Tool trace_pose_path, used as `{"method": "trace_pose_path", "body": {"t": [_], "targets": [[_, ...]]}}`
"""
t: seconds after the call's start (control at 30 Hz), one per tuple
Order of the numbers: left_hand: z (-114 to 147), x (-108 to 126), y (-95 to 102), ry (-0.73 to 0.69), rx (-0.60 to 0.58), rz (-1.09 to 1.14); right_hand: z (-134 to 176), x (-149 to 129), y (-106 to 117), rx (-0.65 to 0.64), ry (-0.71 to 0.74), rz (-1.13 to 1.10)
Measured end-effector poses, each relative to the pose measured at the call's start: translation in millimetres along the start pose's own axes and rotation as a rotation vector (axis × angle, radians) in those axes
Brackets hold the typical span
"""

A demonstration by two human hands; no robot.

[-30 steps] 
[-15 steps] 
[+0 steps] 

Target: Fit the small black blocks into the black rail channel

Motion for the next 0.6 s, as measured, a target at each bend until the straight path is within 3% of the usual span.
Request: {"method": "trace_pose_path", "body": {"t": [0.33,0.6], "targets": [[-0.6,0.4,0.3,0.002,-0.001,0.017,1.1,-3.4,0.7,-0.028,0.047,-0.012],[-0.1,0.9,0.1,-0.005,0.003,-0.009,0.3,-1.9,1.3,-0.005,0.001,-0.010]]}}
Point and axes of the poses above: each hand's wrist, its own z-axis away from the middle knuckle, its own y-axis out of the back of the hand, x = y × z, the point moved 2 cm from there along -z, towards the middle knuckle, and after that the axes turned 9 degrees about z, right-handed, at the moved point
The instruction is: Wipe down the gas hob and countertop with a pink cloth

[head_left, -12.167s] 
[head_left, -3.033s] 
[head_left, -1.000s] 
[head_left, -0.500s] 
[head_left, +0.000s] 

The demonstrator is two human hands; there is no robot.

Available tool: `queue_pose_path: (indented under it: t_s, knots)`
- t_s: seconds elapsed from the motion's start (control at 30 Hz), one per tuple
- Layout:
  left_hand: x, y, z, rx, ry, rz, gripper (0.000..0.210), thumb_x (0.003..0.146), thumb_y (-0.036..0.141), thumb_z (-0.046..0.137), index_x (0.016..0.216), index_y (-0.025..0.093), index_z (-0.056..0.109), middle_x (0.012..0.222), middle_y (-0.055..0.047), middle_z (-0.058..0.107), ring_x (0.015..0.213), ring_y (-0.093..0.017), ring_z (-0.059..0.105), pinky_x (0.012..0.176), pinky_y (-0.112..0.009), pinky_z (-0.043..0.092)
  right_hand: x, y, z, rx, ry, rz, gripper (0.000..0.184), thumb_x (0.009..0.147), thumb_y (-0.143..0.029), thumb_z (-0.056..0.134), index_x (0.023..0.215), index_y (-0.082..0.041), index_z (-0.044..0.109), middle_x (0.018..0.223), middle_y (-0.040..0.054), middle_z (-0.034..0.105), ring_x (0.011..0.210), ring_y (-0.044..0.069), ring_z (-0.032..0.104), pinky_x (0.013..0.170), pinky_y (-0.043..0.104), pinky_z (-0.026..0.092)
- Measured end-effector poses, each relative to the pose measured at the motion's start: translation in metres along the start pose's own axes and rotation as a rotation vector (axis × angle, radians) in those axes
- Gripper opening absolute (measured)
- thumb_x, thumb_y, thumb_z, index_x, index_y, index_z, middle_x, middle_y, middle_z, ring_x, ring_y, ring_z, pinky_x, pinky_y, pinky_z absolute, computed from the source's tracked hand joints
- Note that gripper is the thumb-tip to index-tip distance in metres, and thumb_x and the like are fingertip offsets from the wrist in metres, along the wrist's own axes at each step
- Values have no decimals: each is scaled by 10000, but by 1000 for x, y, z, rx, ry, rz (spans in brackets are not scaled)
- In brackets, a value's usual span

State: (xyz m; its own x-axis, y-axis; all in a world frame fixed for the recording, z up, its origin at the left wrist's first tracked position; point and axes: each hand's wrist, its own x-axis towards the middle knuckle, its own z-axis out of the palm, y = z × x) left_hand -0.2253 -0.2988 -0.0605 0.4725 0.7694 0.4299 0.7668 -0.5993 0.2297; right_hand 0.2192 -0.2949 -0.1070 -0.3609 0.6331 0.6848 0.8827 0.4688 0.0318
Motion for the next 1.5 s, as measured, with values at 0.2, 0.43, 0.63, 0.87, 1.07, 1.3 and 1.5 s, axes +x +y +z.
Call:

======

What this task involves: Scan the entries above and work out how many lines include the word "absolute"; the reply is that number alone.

Answer space: 2